> **Exercise aim**
Each entry must appear in the answer exactly as given.

Top of Data records

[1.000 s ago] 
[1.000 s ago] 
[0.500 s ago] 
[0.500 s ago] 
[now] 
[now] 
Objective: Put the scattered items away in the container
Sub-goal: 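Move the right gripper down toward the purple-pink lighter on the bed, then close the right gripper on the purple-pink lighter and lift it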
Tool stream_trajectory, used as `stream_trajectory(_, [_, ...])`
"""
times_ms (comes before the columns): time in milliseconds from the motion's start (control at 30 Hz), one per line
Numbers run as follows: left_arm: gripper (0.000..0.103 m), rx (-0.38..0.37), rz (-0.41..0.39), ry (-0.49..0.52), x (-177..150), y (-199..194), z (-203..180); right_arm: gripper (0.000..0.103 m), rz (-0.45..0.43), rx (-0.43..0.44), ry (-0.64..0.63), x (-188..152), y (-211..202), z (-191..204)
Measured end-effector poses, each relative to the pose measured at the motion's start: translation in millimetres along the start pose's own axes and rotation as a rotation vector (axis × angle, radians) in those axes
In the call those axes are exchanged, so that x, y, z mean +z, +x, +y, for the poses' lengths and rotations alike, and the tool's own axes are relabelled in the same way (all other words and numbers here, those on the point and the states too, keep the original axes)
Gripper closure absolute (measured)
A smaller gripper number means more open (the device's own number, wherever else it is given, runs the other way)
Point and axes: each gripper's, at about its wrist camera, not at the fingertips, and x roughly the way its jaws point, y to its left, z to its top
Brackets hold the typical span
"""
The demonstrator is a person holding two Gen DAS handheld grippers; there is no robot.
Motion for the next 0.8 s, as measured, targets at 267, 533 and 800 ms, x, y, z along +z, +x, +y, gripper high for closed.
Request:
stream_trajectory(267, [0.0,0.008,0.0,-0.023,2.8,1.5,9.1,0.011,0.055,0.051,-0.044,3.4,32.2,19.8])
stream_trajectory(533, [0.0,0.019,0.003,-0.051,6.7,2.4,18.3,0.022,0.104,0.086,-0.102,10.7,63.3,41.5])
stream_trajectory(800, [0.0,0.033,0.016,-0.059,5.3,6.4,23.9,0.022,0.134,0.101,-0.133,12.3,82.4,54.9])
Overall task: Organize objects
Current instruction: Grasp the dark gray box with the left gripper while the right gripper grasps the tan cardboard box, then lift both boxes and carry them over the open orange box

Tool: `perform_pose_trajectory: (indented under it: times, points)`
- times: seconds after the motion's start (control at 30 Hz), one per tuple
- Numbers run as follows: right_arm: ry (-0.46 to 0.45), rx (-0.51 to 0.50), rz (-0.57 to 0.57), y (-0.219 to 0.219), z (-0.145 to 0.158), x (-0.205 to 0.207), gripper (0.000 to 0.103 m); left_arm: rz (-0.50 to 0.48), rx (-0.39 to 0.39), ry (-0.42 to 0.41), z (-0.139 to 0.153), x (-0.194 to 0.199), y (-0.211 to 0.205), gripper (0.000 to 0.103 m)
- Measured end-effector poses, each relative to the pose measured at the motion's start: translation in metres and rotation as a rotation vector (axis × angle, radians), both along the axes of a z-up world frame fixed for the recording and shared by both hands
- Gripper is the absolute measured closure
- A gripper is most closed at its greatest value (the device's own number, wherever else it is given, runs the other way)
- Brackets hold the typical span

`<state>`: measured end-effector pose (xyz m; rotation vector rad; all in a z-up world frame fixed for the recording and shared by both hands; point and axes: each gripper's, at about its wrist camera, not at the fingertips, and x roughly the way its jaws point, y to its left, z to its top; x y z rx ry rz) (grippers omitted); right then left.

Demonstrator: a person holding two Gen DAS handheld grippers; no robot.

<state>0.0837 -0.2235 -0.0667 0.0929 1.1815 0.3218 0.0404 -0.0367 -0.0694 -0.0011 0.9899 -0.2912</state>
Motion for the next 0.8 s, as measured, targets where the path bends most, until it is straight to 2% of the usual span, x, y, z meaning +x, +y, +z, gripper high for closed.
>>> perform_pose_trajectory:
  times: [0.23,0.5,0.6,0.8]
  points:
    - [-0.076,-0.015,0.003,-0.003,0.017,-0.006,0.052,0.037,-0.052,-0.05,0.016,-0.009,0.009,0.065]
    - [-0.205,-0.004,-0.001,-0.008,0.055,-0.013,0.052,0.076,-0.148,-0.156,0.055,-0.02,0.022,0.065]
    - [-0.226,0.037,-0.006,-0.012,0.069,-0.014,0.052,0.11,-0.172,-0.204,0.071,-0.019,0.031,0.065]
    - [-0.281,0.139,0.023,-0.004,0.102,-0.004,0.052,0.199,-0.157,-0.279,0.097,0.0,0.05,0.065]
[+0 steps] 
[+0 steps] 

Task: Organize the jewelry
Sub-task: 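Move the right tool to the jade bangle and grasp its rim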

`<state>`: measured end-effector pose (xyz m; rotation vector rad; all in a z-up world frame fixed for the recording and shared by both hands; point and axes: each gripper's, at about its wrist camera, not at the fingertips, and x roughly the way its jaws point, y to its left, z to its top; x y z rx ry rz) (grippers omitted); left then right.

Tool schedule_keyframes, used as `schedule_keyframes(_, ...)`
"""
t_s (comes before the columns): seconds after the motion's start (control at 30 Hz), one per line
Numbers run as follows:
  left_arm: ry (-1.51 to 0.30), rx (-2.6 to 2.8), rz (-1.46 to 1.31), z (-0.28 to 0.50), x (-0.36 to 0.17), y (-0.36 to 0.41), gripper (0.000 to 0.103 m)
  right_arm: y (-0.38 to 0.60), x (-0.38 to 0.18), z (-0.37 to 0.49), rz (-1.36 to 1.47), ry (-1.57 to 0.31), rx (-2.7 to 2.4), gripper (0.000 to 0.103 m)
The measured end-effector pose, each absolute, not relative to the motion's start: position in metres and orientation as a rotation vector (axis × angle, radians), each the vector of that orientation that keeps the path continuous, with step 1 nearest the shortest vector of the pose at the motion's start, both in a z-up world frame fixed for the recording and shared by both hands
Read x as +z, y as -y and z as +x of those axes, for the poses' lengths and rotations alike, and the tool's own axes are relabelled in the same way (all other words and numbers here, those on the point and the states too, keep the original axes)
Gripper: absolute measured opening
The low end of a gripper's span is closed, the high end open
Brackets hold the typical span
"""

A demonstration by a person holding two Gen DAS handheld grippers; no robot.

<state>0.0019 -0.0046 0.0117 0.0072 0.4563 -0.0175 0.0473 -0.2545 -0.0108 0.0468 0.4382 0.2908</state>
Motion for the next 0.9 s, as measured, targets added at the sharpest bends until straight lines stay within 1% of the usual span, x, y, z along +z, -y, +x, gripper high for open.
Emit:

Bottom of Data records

> **Your solution**
[1.000 s ago] 
[1.000 s ago] 
[0.500 s ago] 
[0.500 s ago] 
[now] 
[now] 
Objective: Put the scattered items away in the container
Sub-goal: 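Move the right gripper down toward the purple-pink lighter on the bed, then close the right gripper on the purple-pink lighter and lift it
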Tool stream_trajectory, used as `stream_trajectory(_, [_, ...])`
"""
times_ms (comes before the columns): time in milliseconds from the motion's start (control at 30 Hz), one per line
Numbers run as follows: left_arm: gripper (0.000..0.103 m), rx (-0.38..0.37), rz (-0.41..0.39), ry (-0.49..0.52), x (-177..150), y (-199..194), z (-203..180); right_arm: gripper (0.000..0.103 m), rz (-0.45..0.43), rx (-0.43..0.44), ry (-0.64..0.63), x (-188..152), y (-211..202), z (-191..204)
Measured end-effector poses, each relative to the pose measured at the motion's start: translation in millimetres along the start pose's own axes and rotation as a rotation vector (axis × angle, radians) in those axes
In the call those axes are exchanged, so that x, y, z mean +z, +x, +y, for the poses' lengths and rotations alike, and the tool's own axes are relabelled in the same way (all other words and numbers here, those on the point and the states too, keep the original axes)
Gripper closure absolute (measured)
A smaller gripper number means more open (the device's own number, wherever else it is given, runs the other way)
Point and axes: each gripper's, at about its wrist camera, not at the fingertips, and x roughly the way its jaws point, y to its left, z to its top
Brackets hold the typical span
"""
The demonstrator is a person holding two Gen DAS handheld grippers; there is no robot.
Motion for the next 0.8 s, as measured, targets at 267, 533 and 800 ms, x, y, z along +z, +x, +y, gripper high for closed.
Request:
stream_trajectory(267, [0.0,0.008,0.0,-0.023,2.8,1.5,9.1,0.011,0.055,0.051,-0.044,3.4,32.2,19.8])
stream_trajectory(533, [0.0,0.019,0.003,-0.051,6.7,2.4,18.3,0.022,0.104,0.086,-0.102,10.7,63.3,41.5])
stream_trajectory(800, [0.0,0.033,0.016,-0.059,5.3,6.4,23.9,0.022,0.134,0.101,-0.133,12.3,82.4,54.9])
Overall task: Organize objects
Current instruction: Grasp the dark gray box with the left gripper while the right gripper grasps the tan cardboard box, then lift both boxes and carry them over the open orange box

Tool: `perform_pose_trajectory: (indented under it: times, points)`
- times: seconds after the motion's start (control at 30 Hz), one per tuple
- Numbers run as follows: right_arm: ry (-0.46 to 0.45), rx (-0.51 to 0.50), rz (-0.57 to 0.57), y (-0.219 to 0.219), z (-0.145 to 0.158), x (-0.205 to 0.207), gripper (0.000 to 0.103 m); left_arm: rz (-0.50 to 0.48), rx (-0.39 to 0.39), ry (-0.42 to 0.41), z (-0.139 to 0.153), x (-0.194 to 0.199), y (-0.211 to 0.205), gripper (0.000 to 0.103 m)
- Measured end-effector poses, each relative to the pose measured at the motion's start: translation in metres and rotation as a rotation vector (axis × angle, radians), both along the axes of a z-up world frame fixed for the recording and shared by both hands
- Gripper is the absolute measured closure
- A gripper is most closed at its greatest value (the device's own number, wherever else it is given, runs the other way)
- Brackets hold the typical span

`<state>`: measured end-effector pose (xyz m; rotation vector rad; all in a z-up world frame fixed for the recording and shared by both hands; point and axes: each gripper's, at about its wrist camera, not at the fingertips, and x roughly the way its jaws point, y to its left, z to its top; x y z rx ry rz) (grippers omitted); right then left.

Demonstrator: a person holding two Gen DAS handheld grippers; no robot.

<state>0.0837 -0.2235 -0.0667 0.0929 1.1815 0.3218 0.0404 -0.0367 -0.0694 -0.0011 0.9899 -0.2912</state>
Motion for the next 0.8 s, as measured, targets where the path bends most, until it is straight to 2% of the usual span, x, y, z meaning +x, +y, +z, gripper high for closed.
>>> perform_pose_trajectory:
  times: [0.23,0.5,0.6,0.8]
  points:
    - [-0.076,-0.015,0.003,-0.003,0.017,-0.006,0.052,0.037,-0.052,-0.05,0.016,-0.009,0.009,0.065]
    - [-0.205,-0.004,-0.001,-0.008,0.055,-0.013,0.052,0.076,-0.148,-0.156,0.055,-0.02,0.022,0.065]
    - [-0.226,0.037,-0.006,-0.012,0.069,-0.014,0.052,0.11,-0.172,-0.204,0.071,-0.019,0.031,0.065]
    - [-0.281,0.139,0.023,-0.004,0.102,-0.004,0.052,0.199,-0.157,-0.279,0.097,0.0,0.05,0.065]
[+0 steps] 
[+0 steps] 

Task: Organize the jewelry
Sub-task: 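Move the right tool to the jade bangle and grasp its rim
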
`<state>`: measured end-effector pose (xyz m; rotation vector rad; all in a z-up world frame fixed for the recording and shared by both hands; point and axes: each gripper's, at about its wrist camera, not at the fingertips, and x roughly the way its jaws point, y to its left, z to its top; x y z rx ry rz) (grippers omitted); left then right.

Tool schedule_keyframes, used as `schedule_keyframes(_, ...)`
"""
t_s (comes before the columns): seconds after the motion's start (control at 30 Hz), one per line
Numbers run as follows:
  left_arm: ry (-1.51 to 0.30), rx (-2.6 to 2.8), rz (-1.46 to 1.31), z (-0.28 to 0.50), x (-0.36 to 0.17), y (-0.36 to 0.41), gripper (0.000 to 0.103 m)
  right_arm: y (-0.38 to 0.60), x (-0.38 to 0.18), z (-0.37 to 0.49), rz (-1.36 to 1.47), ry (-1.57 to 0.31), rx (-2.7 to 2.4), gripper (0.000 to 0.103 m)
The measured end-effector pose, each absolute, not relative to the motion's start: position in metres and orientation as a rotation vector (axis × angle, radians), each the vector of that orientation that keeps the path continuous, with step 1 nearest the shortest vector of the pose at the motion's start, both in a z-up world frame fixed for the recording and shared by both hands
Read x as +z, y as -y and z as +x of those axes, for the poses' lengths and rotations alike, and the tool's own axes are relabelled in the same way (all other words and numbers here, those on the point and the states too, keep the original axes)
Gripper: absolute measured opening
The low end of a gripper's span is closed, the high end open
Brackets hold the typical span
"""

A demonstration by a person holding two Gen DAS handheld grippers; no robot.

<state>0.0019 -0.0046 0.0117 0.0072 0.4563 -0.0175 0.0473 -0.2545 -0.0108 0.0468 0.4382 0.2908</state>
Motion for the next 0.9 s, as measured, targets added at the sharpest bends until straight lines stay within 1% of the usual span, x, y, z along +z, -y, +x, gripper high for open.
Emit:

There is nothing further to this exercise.